Traction & Maturity Signals
The description does not provide any evidence of:
- Revenue
- Customers or users
- Adoption metrics
- Product usage data
- Market traction beyond the hackathon submission
It mentions:
- 54 automated tests
- 28 unit + 26 Playwright E2E tests
- CI with CodeQL
- A bench that tracks success rates (but not actual usage)
Not evidenced
Competitive Context
No mention of competitors or market context is provided in the description. The author does not reference existing tools for creating educational manipulatives, nor does it compare Chalkbox to similar offerings.
Not evidenced
Key Risks & Red Flags
- Unproven adoption: No evidence that teachers actually use the tool or find value in it.
- Limited scope: Narrow focus on math/physics may limit scalability.
- Dependency on AI quality: Reliance on Codex (GPT-5.6) for generation and verification introduces risk if performance degrades.
- Lack of commercial viability: No pricing, monetization or business model discussed.
- Demo vs. real-world use: The system is described as working in demos but not tested with real classrooms.
Inference: The project is an early prototype with strong engineering but unclear path to market traction or revenue.
Diligence Questions To Ask The Founders
- Have you conducted any pilot testing with actual teachers?
- What is the current status of the product beyond the hackathon demo?
- How do you plan to monetize this tool?
- Are there any real-world users or feedback from educators yet?
- What are the long-term plans for expanding beyond math and physics?
- How do you ensure consistent performance across different AI generations?

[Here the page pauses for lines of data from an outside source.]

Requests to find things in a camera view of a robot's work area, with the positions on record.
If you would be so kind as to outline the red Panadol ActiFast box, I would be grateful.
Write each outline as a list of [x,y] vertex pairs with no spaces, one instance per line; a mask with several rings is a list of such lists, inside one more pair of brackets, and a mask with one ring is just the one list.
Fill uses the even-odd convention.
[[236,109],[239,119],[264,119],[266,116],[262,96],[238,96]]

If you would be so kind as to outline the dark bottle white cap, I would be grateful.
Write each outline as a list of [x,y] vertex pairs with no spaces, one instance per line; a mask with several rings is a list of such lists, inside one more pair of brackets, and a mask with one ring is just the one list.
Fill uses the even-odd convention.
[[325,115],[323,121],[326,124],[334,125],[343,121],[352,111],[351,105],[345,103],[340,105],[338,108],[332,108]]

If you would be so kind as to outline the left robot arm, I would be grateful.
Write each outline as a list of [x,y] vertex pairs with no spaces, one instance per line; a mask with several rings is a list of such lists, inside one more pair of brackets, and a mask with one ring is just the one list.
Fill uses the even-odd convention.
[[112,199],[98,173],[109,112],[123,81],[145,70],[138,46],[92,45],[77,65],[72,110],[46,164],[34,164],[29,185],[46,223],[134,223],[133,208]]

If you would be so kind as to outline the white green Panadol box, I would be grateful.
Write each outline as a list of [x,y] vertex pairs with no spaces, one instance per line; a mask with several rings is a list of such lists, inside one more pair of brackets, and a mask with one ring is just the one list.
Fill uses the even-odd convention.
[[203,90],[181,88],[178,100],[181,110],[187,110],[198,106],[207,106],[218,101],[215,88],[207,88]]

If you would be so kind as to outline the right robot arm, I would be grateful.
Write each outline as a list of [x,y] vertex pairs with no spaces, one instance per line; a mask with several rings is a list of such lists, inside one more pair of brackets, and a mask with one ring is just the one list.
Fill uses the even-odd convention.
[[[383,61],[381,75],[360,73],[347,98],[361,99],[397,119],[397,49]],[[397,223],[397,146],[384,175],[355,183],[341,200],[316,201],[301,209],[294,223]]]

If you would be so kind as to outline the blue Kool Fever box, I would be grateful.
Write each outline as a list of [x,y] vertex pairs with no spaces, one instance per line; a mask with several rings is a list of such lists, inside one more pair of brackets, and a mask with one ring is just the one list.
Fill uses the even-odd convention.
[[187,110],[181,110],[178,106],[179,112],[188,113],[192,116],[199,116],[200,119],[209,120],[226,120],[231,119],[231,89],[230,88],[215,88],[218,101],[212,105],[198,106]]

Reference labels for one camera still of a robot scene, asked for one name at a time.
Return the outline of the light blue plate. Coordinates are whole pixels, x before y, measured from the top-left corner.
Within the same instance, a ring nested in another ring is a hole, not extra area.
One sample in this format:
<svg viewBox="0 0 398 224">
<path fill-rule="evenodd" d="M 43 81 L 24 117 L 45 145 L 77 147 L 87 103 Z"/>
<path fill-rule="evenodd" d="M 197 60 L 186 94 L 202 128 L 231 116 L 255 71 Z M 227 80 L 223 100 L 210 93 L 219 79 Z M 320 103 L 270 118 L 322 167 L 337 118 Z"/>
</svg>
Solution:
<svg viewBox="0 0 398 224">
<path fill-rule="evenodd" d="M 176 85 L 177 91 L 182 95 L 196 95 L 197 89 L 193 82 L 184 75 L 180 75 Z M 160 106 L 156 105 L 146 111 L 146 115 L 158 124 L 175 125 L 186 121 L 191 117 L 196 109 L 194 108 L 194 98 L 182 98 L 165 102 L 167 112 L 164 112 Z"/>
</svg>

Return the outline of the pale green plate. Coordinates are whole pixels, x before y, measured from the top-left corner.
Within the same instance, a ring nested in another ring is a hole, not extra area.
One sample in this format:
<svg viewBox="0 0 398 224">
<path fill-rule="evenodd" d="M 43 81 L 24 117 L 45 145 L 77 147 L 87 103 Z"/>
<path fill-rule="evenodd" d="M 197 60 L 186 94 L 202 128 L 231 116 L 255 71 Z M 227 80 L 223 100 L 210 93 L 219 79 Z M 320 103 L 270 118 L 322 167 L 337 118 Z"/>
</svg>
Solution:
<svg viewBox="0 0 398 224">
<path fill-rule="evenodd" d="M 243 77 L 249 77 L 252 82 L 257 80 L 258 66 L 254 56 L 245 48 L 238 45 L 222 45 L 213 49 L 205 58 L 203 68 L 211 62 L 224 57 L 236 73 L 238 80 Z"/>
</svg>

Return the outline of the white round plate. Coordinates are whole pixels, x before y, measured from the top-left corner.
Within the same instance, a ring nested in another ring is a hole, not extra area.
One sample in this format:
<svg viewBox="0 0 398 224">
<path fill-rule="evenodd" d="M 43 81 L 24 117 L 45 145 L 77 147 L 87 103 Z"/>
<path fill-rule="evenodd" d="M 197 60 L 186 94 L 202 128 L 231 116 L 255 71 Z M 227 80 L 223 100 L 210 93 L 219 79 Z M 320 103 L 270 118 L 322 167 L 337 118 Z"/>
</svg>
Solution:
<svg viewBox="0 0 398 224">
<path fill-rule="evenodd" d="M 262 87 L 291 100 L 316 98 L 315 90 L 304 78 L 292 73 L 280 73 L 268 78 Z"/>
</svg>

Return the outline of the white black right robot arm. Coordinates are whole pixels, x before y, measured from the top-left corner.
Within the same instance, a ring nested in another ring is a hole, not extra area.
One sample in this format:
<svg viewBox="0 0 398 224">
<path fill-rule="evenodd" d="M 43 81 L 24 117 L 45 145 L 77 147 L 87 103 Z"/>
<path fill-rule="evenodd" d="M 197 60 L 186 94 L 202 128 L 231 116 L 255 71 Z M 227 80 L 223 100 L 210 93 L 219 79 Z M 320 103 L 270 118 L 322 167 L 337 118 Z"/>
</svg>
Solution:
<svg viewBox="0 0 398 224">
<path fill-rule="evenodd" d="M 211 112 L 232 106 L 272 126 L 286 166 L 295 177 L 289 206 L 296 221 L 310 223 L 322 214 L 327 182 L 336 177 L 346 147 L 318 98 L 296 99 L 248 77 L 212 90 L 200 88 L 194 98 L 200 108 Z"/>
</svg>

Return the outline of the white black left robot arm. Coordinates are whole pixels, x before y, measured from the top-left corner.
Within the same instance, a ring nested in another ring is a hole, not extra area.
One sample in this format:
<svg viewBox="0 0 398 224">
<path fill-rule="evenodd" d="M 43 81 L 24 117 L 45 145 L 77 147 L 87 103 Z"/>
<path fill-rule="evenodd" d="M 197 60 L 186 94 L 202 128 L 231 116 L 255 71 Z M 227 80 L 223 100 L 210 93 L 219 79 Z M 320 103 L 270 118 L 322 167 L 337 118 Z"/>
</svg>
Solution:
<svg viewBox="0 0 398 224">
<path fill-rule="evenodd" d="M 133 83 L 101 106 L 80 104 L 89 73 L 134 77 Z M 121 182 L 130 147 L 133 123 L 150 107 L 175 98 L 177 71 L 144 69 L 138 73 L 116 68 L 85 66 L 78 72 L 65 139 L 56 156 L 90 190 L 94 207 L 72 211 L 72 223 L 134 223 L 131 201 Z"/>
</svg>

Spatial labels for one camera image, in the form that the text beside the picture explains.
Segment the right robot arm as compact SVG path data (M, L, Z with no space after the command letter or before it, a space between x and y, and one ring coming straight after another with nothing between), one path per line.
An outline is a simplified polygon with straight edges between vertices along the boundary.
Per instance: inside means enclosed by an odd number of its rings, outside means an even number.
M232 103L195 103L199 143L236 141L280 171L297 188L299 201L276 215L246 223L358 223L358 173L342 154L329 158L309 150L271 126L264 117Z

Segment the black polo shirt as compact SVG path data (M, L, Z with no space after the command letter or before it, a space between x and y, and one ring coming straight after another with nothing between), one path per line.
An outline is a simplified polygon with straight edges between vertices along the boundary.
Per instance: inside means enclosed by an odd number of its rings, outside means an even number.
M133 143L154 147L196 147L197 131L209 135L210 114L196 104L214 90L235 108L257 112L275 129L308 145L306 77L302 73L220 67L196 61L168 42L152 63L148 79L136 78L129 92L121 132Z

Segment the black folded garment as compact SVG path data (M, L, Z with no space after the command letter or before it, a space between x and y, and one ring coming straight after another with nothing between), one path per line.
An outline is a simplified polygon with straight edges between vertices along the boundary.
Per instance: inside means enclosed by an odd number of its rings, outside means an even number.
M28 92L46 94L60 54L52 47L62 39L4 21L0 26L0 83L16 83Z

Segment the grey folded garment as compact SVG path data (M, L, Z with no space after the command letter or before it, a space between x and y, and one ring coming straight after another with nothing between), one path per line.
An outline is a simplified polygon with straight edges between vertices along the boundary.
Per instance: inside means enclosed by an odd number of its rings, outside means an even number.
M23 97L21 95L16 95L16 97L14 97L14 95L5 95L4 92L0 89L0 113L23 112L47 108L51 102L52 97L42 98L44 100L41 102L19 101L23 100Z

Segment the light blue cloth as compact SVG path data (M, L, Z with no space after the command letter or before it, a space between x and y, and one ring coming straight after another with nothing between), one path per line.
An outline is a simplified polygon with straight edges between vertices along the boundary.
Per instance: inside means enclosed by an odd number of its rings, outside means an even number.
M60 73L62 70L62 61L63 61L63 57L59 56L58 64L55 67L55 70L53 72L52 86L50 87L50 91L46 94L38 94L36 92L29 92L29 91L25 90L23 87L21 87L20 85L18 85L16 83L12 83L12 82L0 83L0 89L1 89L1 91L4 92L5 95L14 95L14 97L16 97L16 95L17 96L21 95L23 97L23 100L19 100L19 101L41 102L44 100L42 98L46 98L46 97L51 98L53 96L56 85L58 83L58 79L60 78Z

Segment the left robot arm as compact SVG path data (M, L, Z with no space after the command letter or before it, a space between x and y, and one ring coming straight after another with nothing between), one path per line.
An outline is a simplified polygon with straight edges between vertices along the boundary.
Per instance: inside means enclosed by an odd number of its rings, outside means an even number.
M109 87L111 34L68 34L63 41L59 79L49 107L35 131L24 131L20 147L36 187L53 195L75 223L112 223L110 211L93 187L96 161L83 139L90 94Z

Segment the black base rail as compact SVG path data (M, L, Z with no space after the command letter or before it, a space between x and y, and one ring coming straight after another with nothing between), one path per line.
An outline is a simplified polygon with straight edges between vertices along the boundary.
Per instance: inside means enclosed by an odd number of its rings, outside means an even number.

Investment/Partnership Verdict
The project is an early-stage prototype built by one person (Edy Cu) for a hackathon. It demonstrates:
- Strong technical execution
- A clear understanding of the problem space
- A working verification pipeline
However, there is no evidence of traction, revenue, or customer adoption.
Verdict: Not ready for investment or partnership at this stage. The product shows promise in solving a real educational need but lacks commercial validation and market readiness.
Source
Submitted to the OpenAI 2026 hackathon on Devpost. Project home on DevPost.
The analysis above was generated by a language model from the project's own one-line description. It is not independent research and contains no verified traction, revenue or customer data.